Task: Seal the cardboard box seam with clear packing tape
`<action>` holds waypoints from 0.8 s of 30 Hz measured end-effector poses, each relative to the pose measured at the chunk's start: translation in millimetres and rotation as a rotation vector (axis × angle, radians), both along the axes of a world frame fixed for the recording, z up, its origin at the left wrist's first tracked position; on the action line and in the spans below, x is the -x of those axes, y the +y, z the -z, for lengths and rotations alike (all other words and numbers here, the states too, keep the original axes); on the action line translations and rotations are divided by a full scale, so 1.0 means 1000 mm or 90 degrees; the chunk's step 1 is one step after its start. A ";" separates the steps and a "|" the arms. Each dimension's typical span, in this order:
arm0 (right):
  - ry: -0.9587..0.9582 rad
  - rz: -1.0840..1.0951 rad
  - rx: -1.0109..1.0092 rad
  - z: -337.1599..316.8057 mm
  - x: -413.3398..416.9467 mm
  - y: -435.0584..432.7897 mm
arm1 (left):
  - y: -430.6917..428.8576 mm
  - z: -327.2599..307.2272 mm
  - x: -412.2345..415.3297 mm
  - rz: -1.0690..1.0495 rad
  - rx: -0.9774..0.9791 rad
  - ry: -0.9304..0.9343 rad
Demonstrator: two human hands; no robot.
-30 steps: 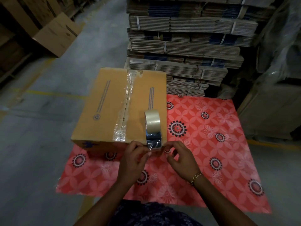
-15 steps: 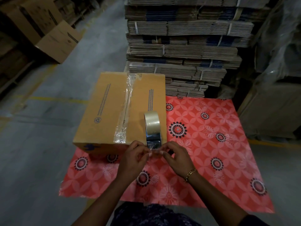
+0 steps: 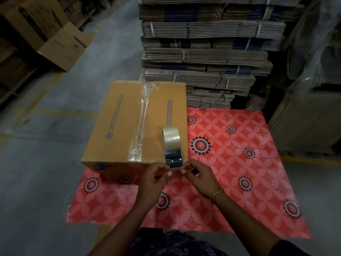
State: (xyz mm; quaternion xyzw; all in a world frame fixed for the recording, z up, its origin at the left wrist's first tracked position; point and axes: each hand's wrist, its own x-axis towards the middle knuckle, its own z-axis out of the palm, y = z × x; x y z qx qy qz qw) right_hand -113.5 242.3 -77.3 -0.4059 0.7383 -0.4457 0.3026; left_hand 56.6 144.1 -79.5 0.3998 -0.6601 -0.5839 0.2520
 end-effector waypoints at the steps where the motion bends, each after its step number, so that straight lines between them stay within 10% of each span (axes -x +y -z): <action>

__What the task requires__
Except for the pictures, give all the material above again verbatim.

__Response to this task__
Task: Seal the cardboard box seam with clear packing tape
`<action>` holds waypoints from 0.8 s of 30 Hz measured end-effector poses, each relative to the pose measured at the chunk's start: translation in millimetres and rotation as a rotation vector (axis × angle, radians), both along the axes of a world frame fixed for the recording, z up, its origin at the left wrist's first tracked position; on the action line and in the spans below, x is the -x of those axes, y the +y, z the -z, for lengths and rotations alike (all other words and numbers here, the states too, keep the original axes); on the action line translations and rotations are divided by a full scale, so 1.0 means 1000 mm or 90 degrees; the chunk's step 1 is one step after its start. A ";" separates the steps and a "|" the arms. Each dimension's typical span, in this order:
arm0 (right):
  - ry: -0.9587..0.9582 rad
  - rz: -1.0840..1.0951 rad
  - rx: -1.0109..1.0092 rad
  - z: -337.1599..316.8057 mm
  - x: -413.3398..416.9467 mm
  - y: -435.0584..432.7897 mm
arm1 (left):
  - y: -430.6917..428.8576 mm
  - z: -327.2599..307.2272 mm
  - x: -412.2345..415.3297 mm
  - rz: -1.0690..1.0495 rad
  - rx: -0.9774..0.9791 rad
  - ry: -0.9304..0.9343 rad
Demonstrator: two human hands; no robot.
-30 steps: 
-15 steps: 
+0 steps: 
State: (xyz mm; quaternion xyzw; all in a world frame fixed for the recording, z up, its origin at the left wrist's first tracked position; point and axes: each hand's wrist, its own x-axis towards the middle knuckle, its own z-axis out of the palm, y = z × x; x y z qx qy qz qw) right_hand -113.5 242.3 -77.3 -0.4059 0.7383 -0.4457 0.3026; left_hand 56.6 144.1 -79.5 0.3998 -0.6601 -0.5839 0.2520
 end-effector waypoints at the steps where the motion bends, each after its step number, so that straight lines between them stay within 10% of each span (axes -x +y -z): <action>

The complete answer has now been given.